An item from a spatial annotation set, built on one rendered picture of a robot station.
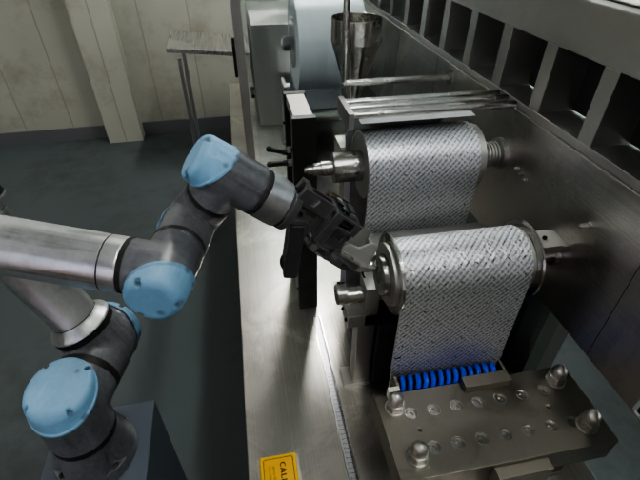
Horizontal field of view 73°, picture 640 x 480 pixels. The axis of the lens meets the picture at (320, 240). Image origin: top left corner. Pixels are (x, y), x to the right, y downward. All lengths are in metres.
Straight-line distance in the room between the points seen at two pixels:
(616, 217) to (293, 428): 0.71
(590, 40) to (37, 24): 4.16
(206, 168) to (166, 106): 3.94
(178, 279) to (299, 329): 0.64
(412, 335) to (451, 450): 0.20
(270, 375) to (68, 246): 0.61
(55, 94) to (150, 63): 0.88
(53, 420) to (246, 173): 0.52
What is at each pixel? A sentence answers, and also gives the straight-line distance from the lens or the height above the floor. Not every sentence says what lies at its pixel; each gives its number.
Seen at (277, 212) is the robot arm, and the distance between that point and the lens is 0.63.
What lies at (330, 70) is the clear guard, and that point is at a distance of 1.62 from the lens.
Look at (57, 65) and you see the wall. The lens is 4.59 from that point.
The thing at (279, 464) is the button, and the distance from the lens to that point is 0.94.
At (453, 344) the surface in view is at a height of 1.10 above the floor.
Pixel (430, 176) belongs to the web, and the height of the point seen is 1.34.
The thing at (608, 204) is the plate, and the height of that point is 1.40.
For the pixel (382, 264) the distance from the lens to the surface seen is 0.76.
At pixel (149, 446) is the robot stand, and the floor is 0.90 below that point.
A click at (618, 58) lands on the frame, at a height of 1.59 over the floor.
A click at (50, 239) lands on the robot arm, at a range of 0.62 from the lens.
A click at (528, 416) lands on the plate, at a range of 0.94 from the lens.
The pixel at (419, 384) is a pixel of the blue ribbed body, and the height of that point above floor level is 1.04.
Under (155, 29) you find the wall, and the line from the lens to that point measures 4.34.
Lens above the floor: 1.78
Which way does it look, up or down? 38 degrees down
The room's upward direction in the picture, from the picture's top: straight up
◆ ◆ ◆ ◆
PROBLEM DETAILS: Above this instruction are the records; retype exactly the lines from the one containing "A click at (50, 239)" up to and including the one containing "Which way does".

EXERCISE RESULT:
A click at (50, 239) lands on the robot arm, at a range of 0.62 from the lens.
A click at (528, 416) lands on the plate, at a range of 0.94 from the lens.
The pixel at (419, 384) is a pixel of the blue ribbed body, and the height of that point above floor level is 1.04.
Under (155, 29) you find the wall, and the line from the lens to that point measures 4.34.
Lens above the floor: 1.78
Which way does it look, up or down? 38 degrees down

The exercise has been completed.